Dropbox (DBX) Stock a Hit, but Tech IPOs Are Dangerous

Dropbox (Nasdaq: DBX) stock hit the ground running on Friday morning, initially trading above $30 per share, a 43 percent gain from its $21 initial public offering price. There’s certainly a lot for technology investors to like about Dropbox, but high-profile technology IPOs haven’t typically worked out well in recent years.

The Dropbox IPO values the company at about $8.2 billion, making it the largest technology company to go public since last year’s March IPO of Snapchat parent company Snap, Inc. ( SNAP).

[Read: Don’t Buy Big Tech IPOs.]

The IPO was reportedly 25 times oversubscribed, suggesting tremendous demand for Dropbox stock. In February, Dropbox reported more than 500 million registered users for its cloud storage service and 2017 revenue above $1 billion. Dropbox reported a net loss of $210.2 million in 2016 and a loss of $111.7 million in 2017.

Tech investors can’t help but think back to Snap, which initially got off to a similarly hot start, gaining 44 percent on its first day of trading. Unfortunately, those gains were short-lived. A little more than a year later, Snap stock is now trading about 3.1 percent below its IPO price.

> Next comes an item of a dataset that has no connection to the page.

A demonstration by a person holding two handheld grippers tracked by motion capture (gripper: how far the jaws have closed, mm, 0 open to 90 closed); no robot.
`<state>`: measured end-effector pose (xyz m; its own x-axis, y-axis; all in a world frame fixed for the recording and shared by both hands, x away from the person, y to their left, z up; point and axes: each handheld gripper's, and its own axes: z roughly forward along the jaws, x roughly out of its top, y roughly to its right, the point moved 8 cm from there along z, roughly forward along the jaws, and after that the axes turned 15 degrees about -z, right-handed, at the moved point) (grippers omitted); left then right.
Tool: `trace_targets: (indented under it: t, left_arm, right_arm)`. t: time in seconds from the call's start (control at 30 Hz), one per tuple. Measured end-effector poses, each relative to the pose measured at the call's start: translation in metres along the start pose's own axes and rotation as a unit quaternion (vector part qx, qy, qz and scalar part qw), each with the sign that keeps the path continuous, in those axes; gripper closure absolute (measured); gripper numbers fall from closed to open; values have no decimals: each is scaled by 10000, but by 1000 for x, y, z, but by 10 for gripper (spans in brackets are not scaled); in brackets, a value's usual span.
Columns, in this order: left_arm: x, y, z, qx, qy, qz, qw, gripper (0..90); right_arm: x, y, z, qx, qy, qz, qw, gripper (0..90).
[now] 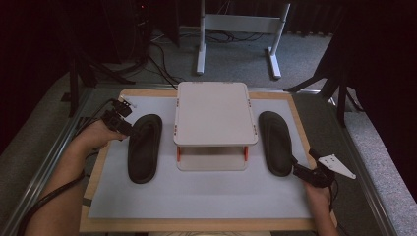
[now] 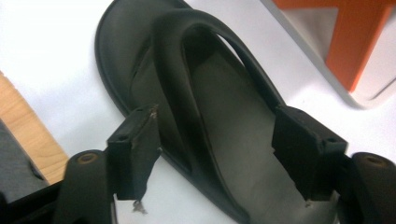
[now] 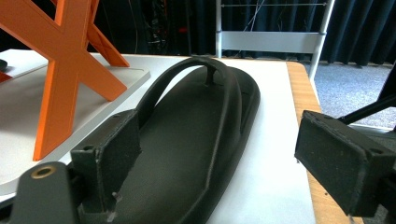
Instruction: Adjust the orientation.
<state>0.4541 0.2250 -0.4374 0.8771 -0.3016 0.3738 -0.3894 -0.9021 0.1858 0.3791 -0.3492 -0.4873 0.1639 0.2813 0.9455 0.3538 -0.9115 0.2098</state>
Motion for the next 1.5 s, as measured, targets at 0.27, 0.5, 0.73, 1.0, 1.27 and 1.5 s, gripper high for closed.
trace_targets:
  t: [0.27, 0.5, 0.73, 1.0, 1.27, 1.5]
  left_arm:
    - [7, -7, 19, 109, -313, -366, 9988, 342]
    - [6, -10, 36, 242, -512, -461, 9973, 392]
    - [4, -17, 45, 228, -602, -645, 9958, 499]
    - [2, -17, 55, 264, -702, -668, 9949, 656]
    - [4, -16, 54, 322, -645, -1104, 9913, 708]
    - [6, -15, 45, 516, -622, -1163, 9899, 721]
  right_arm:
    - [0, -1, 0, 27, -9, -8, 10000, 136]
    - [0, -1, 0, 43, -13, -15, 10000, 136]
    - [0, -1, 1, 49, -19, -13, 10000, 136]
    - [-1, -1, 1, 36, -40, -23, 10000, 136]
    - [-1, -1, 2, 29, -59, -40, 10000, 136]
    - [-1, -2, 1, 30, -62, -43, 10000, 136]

Snap is not alone among big-name tech stocks that have disappointed early investors. In fact, eight of the 10 largest tech sector IPOs of all time plunged between 25 percent and 71 percent in the year following their first day of trading. Many of these stocks have had big day-one gains only to drift steadily lower from there as investor enthusiasm wanes and insider lock-ups expire.

Still, D.A. Davidson analyst Rishi Jaluria says Dropbox is too good of a long-term opportunity for investors to pass up.

“Given investor preferences today, investors want a combination of high growth and profitability, and Dropbox really crosses off both those buckets,” Jaluria said on CNBC. “It’s one of the fastest software companies to cross $1 billion in revenue, second only to Salesforce.com, and they’re doing that with 16 percent free cash flow margins.”

D.A. Davidson expects Dropbox to turn its first profit this year, projecting earnings per share of 15 cents in 2018 and 23 percent in 2019.

[Read: The 2019 Uber IPO Is Less Attractive Every Day.]

Despite his bullish take, Jaluria says IPOs can be very volatile and difficult to predict in the short term.

D.A. Davidson has a “buy” rating and $22 price target for DBX stock.